# What the task requires:
Filter the listing so that only lines with the word "earlier" remain.

########################################

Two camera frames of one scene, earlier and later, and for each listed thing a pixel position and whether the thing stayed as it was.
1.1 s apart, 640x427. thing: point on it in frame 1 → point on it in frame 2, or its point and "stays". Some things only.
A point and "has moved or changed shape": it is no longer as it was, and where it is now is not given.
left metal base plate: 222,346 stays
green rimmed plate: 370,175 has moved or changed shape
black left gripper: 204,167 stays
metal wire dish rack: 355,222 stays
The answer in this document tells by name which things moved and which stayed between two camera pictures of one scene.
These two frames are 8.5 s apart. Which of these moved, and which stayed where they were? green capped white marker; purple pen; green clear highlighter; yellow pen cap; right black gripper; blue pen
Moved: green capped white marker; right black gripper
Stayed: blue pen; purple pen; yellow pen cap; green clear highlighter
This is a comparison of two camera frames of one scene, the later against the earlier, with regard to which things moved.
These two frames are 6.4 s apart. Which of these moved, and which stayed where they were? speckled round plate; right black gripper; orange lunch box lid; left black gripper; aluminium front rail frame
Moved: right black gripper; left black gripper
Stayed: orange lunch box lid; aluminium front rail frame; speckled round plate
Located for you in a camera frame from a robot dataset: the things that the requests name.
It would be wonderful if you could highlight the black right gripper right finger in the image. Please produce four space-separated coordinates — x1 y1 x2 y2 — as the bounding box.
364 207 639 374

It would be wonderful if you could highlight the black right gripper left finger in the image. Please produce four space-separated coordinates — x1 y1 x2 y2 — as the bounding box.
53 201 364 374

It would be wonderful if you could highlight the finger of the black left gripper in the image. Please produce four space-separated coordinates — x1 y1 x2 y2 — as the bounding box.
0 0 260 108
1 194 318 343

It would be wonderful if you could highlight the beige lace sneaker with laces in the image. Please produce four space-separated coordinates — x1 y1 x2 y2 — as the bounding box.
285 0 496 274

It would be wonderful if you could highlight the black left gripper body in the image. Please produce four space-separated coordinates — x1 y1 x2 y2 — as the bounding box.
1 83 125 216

########################################

# Solution to this problem:
Two camera frames of one scene, earlier and later, and for each listed thing a pixel position and whether the thing stayed as it was.
This is a comparison of two camera frames of one scene, the later against the earlier, with regard to which things moved.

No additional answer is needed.